[DDI-SRG] Data formats: locale and language
Wendy Thomas
wlt at pop.umn.edu
Wed Dec 12 10:50:51 EST 2007
Thanks Achim
The case you are stating is much clearer now. I think the examples will
help clarify what changes are needed and where they are needed.
Wendy
On Wed, 12 Dec 2007, Joachim Wackerow wrote:
> I-Lin,
>
> As Wendy pointed out the requirement is to describe data in data files,
> where we have no control over the used representation, see my email on
> data types/data format from last week.
>
> I think it is not a question of going one way (detailed description) or
> another (or NLS support for generic description). My suggestion is to
> provide both ways.
>
> Regarding the small example there is probably a misunderstanding:
> 10.12.2007 is understood in Germany as a date corresponding to the ISO
> format 2007-12-10.
> 10.12.2007 can be understood in USA as a date corresponding to the ISO
> format 2007-10-12, because dates are often written in this order
> month/day/year.
>
> Indeed these are probably very specific cases, but we want to cover also
> these.
>
> Wendy:
> I'm not sure if things like SUN MON should be described on the logical
> level. You are right, SUN can be understood as a code, but to be able to
> make computations with this this code must be converted by an
> appropriate date format into a numeric representation, which is be done
> in statistical packages or database systems. The example with a
> representation for only the week day is probably poor. Imagine a
> representation year-week-weekday, this can be converted in a numeric
> date for computation. I'm not sure if the definition at the logical
> level would be sufficient for that.
>
>
>
> In general I have the impression that data formats should be describable
> by their characteristics but also by NLS attributes. This point I didn't
> mention last week.
>
> Which date formats are common in legacy or current data files? Is the
> use of date/time variables with specific representations common?
>
> The examples approach is reasonable. I can try some, but I'm not sure,
> if this will happen this week.
>
> Achim
>
> Wendy Thomas wrote:
>> I-Lin
>>
>> I think Achim is refering to describing the data as it is contained in
>> the data file (over which we have no entry control). While the cases he
>> discusses are rare they are a definately problem with both legacy data
>> and with data created by others than large scale organizations
>> (creativity reigns supreme).
>>
>> Some of these seem to be storage related issues, but some like the SUN
>> MON type of information seems more related to the Variable description
>> in logical. The question there is, is Sunday Monday etc a
>> DateTimeRepresentation or a CodeRepresentation? Does this get converted
>> a it goes into a specific storage format irregardless of the users
>> creation of say an alternate variable with coding based on the original
>> variable?
>>
>> I think our use of dates within a DDI instance is covered. The question
>> is are the reqested changes for an expansion or change of the
>> DateTimeRepresentation (making sure something is stamped as a specific
>> representation type rather than a generic category, code, numeric, or
>> text response domain? Or is the request to expand or change the
>> representation of specifics to a physical store?
>>
>> Can we get some walk through examples of where the problem lies?
>>
>> Wendy
>>
>>
>>
>>
>>
>> On Wed, 12 Dec 2007, I-Lin Kuo wrote:
>>
>>> Hi Joachim,
>>>
>>> While I understand the intent, I'm not sure that localization covers is
>>> sufficient or the right solution
>>>
>>> First, the ISO date + locale example is not correct. ISO 8601 is locale
>>> neutral, and time elements are arranged in descending order. If 12
>>> represents the month, then the US example 2007-10-12 is not an ISO date.
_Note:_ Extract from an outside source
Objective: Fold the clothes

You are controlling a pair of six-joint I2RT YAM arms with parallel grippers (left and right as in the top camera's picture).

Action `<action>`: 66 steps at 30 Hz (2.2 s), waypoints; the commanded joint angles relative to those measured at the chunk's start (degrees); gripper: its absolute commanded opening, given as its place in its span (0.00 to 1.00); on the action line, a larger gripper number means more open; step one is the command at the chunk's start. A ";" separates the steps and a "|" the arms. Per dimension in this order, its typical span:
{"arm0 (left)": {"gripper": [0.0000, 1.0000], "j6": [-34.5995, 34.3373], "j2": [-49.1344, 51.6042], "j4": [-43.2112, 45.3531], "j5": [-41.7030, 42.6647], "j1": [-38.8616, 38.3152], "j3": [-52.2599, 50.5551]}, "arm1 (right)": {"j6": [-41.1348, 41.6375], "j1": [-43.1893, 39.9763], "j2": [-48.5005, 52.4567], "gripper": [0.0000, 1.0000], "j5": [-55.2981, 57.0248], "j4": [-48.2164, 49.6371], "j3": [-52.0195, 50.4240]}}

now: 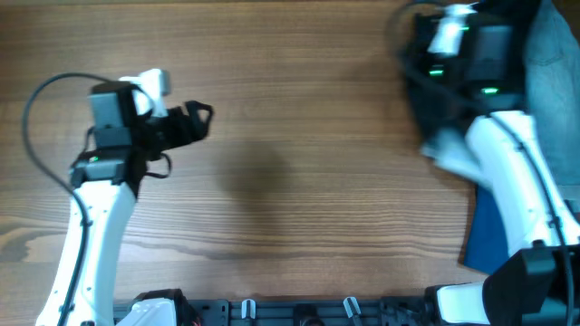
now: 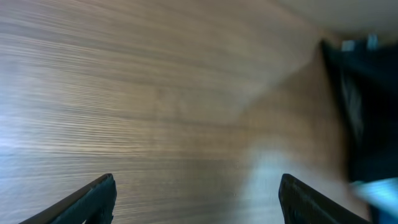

>>> Secondly, the DateFormatStandardName + locale (=ISO + US) scheme of
>>> identifying formats is not expressive enough to cover 10-DEC-2007 and all
>>> the other possible variations on date that might occur, unless we greatly
>>> expand the set of allowed identifying formats (ORA-US). If we do allow
>>> nonstandard formats, do the formats then mean anything? ORA-US to me
>>> means
>>> Oracle date format, US, but might not mean that to someone else. I would
>>> vote for YYYY-MM-DD for date specifications rather than a name.
>>>
>>> In general, I favor specific markup to specific cases rather than a
>>> general
>>> approach of localization. For money and currency, I would simply prefer
>>> @unitOfCurrency and @decimalDelimiter @thousandsDelimiter to solve the
>>> problem rather than a more general localization approach. This may be
>>> for no
>>> other reason that the country of currency is no longer sufficient to
>>> specify
>>> whether the currency is in marks or euros.
>>>
>>> The other reason I don't favor the localization approach is that for the
>>> data format concern, I see date, number, and currency as the only issues.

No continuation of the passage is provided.